= WORK TASK =
Using the records below, write out the line with "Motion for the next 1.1" and each line after it through the final one, exactly, and only those.

= Dataset excerpts =
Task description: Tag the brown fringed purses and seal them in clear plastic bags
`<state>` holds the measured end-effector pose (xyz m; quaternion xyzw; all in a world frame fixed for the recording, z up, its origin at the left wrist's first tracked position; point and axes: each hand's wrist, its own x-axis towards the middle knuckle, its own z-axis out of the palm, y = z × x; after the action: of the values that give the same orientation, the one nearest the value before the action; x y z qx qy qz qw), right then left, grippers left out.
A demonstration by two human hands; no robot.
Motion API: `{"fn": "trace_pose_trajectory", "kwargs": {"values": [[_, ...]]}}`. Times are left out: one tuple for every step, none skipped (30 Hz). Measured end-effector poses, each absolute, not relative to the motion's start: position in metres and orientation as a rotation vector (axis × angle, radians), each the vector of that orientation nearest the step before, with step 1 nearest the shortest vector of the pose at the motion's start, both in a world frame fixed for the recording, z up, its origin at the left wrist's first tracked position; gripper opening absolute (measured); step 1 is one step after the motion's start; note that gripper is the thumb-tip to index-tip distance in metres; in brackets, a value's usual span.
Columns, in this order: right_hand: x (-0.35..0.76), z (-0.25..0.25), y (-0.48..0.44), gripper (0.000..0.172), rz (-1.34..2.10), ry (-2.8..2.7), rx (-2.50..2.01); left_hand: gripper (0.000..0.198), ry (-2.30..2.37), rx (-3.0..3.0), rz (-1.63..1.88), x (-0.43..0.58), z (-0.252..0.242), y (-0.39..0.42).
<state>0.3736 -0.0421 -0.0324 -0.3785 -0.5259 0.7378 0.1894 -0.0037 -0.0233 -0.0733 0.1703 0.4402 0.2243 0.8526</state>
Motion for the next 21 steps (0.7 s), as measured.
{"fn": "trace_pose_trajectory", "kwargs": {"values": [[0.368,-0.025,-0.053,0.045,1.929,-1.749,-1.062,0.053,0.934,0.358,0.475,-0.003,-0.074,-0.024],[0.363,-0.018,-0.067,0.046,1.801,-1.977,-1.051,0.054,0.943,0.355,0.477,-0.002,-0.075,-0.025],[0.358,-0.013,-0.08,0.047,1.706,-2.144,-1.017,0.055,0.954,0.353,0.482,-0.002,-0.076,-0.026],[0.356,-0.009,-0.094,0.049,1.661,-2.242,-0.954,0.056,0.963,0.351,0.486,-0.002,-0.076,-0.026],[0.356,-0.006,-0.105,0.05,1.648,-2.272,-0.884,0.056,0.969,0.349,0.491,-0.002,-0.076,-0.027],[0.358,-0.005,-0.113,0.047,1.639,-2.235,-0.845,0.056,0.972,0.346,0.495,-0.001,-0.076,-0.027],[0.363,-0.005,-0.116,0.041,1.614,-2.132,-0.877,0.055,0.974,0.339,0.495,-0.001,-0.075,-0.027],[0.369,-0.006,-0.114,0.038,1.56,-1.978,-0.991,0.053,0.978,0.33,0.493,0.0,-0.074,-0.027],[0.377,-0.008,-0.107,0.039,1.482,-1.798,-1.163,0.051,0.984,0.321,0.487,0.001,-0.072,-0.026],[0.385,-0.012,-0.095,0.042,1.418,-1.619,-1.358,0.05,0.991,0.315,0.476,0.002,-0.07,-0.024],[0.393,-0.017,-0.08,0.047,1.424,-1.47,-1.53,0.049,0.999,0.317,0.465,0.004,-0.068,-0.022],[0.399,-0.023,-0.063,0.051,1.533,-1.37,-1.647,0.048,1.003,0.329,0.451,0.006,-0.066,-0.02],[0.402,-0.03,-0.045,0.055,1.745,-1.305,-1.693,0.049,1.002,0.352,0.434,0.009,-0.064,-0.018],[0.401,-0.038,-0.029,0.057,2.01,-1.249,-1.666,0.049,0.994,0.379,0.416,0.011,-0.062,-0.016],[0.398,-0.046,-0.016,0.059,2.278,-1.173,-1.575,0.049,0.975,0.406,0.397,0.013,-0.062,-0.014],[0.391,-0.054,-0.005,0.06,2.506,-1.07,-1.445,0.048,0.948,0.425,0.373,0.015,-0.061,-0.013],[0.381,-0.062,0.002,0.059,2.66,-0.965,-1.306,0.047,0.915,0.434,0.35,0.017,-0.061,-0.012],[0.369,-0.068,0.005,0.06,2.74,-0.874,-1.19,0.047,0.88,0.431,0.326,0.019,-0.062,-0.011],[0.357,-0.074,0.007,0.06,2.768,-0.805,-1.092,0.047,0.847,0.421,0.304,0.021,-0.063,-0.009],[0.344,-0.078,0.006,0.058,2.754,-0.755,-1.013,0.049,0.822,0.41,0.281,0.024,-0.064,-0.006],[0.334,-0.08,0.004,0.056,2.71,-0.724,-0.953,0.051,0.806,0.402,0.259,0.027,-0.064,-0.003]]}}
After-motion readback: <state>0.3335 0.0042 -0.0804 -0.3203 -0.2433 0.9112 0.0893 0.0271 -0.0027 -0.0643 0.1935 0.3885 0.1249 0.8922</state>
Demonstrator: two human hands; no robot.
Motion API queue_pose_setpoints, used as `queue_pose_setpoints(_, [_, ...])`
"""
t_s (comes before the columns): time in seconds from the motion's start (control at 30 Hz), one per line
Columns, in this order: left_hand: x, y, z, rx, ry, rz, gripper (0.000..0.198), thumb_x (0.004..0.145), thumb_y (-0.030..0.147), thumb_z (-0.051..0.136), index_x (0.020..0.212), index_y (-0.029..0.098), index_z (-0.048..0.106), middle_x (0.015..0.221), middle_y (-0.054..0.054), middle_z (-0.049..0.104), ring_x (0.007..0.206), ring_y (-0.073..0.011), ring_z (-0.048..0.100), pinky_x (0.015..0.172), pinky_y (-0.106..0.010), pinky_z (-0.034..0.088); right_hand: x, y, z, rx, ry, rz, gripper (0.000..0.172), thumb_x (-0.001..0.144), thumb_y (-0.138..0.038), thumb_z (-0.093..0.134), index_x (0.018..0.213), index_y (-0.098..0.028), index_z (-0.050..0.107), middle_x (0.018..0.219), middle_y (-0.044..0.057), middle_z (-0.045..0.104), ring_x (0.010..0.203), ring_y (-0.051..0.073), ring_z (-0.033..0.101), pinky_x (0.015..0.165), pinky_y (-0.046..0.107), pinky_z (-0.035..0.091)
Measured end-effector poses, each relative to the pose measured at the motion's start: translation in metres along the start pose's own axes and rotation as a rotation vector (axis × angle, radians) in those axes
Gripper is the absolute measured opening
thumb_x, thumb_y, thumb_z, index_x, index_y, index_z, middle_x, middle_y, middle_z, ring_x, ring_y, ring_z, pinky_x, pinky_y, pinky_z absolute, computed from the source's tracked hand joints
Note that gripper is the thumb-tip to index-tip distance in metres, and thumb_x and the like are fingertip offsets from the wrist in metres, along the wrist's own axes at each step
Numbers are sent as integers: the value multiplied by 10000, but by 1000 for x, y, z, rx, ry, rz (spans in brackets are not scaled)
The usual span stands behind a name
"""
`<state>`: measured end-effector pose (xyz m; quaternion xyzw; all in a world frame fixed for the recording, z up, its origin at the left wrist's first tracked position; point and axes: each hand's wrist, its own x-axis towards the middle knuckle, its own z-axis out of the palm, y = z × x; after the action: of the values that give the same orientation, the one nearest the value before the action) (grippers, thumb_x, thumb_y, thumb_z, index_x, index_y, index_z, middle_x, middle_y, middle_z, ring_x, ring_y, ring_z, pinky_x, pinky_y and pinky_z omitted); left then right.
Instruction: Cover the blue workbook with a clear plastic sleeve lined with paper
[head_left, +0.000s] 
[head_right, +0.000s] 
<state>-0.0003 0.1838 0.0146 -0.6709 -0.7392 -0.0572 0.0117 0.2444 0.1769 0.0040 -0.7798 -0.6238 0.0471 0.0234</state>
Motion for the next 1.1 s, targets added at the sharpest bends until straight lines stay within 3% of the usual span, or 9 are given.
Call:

= OUTPUT BELOW =
Motion for the next 1.1 s, targets added at the sharpest bends until straight lines stay within 3% of the usual span, or 9 are given.
Call:

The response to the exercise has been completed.